Exercise objective: Take each line from the entries that holds "Give" and copy it out.

Data shown:

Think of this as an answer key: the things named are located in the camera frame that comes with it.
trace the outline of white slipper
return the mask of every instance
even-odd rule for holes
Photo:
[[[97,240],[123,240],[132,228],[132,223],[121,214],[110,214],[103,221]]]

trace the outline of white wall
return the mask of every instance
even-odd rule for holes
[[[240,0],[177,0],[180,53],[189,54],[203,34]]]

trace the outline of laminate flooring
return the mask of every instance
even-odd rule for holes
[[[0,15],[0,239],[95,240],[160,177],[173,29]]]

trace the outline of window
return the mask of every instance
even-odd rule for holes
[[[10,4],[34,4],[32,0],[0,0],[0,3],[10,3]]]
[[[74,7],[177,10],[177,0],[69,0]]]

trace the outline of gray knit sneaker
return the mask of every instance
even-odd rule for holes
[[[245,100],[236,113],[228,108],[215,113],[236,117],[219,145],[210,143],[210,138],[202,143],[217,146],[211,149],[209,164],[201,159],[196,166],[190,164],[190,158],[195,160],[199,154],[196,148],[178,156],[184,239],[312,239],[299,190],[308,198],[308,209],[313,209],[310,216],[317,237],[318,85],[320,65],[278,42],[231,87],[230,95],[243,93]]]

...

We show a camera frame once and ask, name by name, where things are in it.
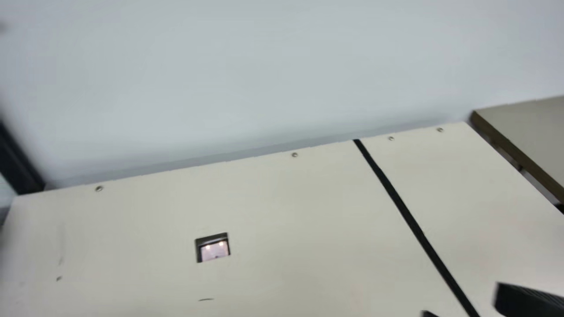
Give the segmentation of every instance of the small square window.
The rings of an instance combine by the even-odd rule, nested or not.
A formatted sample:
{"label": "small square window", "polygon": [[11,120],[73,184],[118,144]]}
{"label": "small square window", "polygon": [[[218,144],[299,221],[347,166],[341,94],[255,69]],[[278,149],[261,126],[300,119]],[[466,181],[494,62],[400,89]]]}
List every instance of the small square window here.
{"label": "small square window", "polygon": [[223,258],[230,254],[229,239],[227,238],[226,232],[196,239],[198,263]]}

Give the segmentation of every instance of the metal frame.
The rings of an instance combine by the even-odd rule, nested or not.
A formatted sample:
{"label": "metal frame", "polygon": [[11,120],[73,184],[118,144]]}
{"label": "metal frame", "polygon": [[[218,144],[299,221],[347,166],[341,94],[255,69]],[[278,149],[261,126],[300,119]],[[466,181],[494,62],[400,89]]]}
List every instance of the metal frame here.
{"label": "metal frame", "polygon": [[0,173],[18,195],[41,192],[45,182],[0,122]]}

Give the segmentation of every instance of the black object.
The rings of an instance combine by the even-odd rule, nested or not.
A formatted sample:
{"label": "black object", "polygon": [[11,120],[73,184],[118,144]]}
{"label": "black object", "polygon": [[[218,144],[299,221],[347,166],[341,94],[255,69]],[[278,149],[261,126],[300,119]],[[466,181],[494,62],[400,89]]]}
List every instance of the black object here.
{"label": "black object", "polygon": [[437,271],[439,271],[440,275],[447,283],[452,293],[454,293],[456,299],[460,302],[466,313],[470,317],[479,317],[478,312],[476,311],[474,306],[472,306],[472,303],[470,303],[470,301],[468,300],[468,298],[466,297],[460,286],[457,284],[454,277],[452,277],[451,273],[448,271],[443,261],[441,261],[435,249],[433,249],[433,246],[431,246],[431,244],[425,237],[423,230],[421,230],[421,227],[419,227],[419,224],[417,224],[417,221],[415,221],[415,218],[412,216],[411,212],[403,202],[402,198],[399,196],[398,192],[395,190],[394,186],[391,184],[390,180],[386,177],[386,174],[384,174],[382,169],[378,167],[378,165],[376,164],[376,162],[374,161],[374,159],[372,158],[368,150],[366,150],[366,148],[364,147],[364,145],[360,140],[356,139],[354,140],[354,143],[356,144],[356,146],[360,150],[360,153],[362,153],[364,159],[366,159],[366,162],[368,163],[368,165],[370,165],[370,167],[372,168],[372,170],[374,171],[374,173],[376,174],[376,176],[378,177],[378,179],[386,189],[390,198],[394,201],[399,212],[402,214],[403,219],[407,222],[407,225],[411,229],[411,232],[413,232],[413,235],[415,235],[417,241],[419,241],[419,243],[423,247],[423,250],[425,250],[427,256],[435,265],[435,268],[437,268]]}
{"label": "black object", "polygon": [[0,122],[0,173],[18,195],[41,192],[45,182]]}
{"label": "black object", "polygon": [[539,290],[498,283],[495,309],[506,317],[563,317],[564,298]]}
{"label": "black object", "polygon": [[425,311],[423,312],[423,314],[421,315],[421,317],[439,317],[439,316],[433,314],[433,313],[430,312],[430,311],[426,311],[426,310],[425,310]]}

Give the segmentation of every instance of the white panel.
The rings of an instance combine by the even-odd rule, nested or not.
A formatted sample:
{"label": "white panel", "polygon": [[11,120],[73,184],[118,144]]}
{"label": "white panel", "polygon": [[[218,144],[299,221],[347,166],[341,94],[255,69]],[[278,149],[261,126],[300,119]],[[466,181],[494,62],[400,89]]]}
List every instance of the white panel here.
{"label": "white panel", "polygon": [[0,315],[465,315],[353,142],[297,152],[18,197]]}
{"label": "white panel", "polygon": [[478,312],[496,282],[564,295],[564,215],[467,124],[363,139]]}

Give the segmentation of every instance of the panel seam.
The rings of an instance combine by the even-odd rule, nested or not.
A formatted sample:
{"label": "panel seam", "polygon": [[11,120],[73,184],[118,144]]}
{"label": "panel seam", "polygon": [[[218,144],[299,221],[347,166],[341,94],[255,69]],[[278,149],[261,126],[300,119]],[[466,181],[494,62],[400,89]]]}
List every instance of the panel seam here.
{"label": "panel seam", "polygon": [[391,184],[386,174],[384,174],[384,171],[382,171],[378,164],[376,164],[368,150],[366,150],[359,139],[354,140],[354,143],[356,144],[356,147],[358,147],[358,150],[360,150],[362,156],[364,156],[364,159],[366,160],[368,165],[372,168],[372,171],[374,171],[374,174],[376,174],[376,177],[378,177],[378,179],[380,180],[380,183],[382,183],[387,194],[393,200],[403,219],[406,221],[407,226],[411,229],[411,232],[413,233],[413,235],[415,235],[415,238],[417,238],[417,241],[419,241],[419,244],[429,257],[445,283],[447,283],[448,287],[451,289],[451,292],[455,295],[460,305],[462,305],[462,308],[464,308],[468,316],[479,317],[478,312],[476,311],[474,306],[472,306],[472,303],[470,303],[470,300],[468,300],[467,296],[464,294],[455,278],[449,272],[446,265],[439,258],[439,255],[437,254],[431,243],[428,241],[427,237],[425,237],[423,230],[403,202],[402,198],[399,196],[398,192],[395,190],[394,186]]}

Your response:
Give the segmentation of every instance of the small square window.
Give the segmentation of every instance of the metal frame.
Give the segmentation of every instance of the black object.
Give the segmentation of every instance of the white panel.
Give the segmentation of every instance of the panel seam.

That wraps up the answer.